Santri ke delapan menjawab, “Pertama-tama ialah ilmu pengeahuan. Adam
diajari nama benda-benda. Itulah awal mula pendidikan kecendekiaan, yang
kelak direkonstruksi oleh wahyu pertama Allah kepada Muhammad, yakni iqra’.
Itulah cahaya Islam, sebab agama itu dianugerahkan kepada makhluk tertinggi
yang berpikiran dan berakal budi yang bernama manusia.”
“Pemikiranmu lumayan,” sahut Pak Kiai, “Cahaya Islam tentunya tak
dapat dihitung jumlahnya serta tak dapat diukur keluasan dan ketinggiannya:
kita memerlukan tinta yang ditimba dari tujuh lautan lebih untuk itu.
Bersediakah engkau kutanyai barang satu dua di antara kilatan-kilatan
cahaya mahacahaya itu?”
“Ya, Kiai.”
“Sesudah engkau sebut Adam, apa yang kau peroleh dari Idris?”
“Dinihari rekayasa teknologi.”
“Dari Nuh?”
“Keingkaran terhadap ilmu dan kewenangan Allah.”
“Hud?”
“Kebangunan kembali menuju salah satu puncak peradaban dan teknologi
canggih.”
“Baik. Tak akan kubawa kau berhenti di setiap terminal. Tetapi
jawablah: pada Ibrahim, terminal Islam apakah yang engkau temui?”
“Rekonstruksi tauhid, melalui metode penelitian yang lebih memeras
pikiran dan pengalaman secara lebih detil.”
“Pada Ismail?”
“Pengurbanan dan keikhlasan.”
“Ayyub?”
“Ketahanan dan kesabaran.”
“Dawud?”
“Tangis, perjuangan dan keberanian.”
“Sulaiman?”
“Ke-waskita-an, kemenangan terhadap kemegahan benda, kesetiaan
ekologis dan keadilan.”
“Sekarang sebutkan yang engkau peroleh dari Musa!”
“Keteguhan, ketegasan haq, ilmu perjuangan politik, tapi juga kedunguan
dalam kepandaian.”
“Dari Zakaria?”
“Dzikir.”
“Isa?”
“Kelembutan cinta kasih, alam getaran hub.”

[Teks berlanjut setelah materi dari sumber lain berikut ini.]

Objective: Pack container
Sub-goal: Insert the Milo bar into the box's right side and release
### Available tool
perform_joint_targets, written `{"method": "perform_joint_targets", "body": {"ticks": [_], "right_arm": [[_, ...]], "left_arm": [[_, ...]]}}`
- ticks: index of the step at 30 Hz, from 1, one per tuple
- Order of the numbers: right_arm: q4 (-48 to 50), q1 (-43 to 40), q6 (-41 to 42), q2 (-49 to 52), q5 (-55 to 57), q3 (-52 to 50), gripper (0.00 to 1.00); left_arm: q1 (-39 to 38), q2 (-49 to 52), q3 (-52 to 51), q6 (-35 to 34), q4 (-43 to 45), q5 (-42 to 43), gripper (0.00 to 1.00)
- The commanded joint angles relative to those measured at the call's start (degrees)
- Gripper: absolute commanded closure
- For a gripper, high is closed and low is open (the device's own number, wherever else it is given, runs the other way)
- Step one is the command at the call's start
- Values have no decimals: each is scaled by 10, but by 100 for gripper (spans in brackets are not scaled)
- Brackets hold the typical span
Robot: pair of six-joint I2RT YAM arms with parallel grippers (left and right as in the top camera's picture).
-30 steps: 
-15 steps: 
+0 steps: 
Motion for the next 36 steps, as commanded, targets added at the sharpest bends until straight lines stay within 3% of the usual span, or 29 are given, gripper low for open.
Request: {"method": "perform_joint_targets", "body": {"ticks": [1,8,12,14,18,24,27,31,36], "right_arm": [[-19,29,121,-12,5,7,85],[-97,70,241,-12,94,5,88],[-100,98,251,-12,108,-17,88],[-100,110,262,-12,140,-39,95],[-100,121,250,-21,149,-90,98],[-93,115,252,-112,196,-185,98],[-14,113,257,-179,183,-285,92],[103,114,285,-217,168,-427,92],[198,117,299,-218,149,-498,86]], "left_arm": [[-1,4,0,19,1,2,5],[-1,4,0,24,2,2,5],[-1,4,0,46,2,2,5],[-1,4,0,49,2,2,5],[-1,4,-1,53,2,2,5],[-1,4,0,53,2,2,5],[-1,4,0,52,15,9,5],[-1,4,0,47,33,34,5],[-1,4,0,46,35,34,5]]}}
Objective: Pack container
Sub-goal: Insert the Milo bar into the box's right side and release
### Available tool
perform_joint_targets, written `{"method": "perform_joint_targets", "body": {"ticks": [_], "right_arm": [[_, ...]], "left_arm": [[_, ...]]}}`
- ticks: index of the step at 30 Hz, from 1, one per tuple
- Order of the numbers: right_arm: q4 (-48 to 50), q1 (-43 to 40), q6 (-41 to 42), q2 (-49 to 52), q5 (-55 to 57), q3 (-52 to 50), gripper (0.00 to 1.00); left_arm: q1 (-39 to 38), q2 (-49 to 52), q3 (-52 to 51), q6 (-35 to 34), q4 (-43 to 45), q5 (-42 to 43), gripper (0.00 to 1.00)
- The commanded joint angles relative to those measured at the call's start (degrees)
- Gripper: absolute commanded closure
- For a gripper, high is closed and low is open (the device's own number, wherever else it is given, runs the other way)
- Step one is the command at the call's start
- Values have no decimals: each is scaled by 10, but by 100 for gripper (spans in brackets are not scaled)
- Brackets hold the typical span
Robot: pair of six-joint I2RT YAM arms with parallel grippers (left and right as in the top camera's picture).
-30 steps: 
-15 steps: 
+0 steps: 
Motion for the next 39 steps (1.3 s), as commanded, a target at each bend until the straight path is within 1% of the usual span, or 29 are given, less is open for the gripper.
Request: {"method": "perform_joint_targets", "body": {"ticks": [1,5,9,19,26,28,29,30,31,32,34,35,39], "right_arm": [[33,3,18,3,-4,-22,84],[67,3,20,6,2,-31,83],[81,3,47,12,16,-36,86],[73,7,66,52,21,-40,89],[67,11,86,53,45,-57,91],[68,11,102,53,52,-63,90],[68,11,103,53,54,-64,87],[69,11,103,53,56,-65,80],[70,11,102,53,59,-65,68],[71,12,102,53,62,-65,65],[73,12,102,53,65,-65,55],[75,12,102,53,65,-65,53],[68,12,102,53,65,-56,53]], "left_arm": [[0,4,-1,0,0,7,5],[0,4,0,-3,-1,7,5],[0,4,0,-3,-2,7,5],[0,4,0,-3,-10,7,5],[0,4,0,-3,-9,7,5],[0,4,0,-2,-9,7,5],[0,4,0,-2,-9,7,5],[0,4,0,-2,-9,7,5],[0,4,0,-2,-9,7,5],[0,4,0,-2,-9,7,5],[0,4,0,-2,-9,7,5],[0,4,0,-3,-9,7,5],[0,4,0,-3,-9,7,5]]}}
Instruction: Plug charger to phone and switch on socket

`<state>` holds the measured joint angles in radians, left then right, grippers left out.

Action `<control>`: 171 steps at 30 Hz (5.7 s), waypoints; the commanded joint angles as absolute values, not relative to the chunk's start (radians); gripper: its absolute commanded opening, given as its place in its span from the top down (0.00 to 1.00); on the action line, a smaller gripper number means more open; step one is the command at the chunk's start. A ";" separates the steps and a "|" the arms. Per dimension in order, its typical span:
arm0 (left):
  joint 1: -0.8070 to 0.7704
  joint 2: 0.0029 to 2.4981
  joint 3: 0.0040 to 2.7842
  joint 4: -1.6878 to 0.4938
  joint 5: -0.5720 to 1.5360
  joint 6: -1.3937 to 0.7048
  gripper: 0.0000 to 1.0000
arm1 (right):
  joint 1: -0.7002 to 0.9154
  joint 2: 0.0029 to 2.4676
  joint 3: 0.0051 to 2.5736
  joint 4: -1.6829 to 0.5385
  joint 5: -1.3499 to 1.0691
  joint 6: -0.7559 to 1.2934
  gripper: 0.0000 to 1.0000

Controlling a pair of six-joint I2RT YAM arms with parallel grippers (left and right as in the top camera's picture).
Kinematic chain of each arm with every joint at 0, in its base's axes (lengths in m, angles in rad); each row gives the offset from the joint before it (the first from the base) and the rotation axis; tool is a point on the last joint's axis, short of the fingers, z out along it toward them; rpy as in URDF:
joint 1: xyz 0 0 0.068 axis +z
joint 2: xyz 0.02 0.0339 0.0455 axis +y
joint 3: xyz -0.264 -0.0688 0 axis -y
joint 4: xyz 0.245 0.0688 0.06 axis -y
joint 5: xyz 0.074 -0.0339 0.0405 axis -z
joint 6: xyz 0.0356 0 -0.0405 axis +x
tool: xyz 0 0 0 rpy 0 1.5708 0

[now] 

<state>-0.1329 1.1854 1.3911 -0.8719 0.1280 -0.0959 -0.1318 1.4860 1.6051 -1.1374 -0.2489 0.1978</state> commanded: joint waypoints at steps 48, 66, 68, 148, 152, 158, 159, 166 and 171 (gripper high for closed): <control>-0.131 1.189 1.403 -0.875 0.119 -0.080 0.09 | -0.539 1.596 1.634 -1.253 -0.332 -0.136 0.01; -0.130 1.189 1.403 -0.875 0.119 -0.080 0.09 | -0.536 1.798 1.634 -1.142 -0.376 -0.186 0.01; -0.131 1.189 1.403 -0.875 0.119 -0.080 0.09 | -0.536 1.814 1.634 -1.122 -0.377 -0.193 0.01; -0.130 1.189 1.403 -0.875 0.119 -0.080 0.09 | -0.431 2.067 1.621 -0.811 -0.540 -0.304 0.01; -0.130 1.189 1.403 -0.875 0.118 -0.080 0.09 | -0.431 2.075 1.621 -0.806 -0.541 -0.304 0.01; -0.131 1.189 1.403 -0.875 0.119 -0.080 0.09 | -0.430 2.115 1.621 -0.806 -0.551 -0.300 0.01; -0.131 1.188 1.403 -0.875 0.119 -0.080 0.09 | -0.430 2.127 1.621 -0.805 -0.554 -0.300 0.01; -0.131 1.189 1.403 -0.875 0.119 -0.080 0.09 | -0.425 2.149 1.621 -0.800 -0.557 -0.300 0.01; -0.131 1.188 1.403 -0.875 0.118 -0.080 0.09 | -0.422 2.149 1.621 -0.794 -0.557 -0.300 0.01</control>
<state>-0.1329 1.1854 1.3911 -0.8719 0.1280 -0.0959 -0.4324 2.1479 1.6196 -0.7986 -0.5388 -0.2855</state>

“Adapun dari Muhammad, anakku?”
“Kematangan, kesempurnaan, ilmu manajemen dari semua unsur cahaya
yang dibawa oleh para perutusan Allah sebelumnya.”
Akhirnya tiba kepada santri kesembilan. “Di tahap cahaya Islam yang
manakah kehidupan dewasa ini?”
“Tak menentu, Kiai,” jawab sanri terakhir itu, “Terkadang, atau
bahkan amat sering, kami adalah Adam yang sembrono dan nekad makan buah
khuldi. Di saat lain kami adalah Ayyub –tetapi– yang kalah oleh sakit
berkepanjangan dan putus asa oleh perolehan yang amat sedikit. Sebagian
kami memperoleh jabatan seperti Yusuf tapi tak kami sertakan keadilan dan
kebijakannya; sebagian lain malah menjadi Yusuf yang dicampakkan ke dalam
sumur tanpa ada yang mengambilnya. Ada juga golongan dari kami yang telah
dengan gagahnya membawa kapak bagai Ibrahim, tapi sebelum tiba di gudang
berhala, malah berbelok mengerjakan sawah-sawah Fir’aun atau membelah
kayu-kayu untuk pembangunan istana diktator itu.”
Pak Kiai tersenyum, dan santri itu meneruskan, “Mungkin itu yang
menyebabkan seringkali kami tersembelih bagai Ismail, tapi tak ada kambing
yang menggantikan ketersembelihan kami.”
“Maka sebagian dari kami lari bagai Yunus: seekor ikan paus raksasa
menelan kami, dan sampai hari ini kami masih belum selesai mendiskusikan
dan menseminarkan bagaimana cara keluar dari perut ikan.”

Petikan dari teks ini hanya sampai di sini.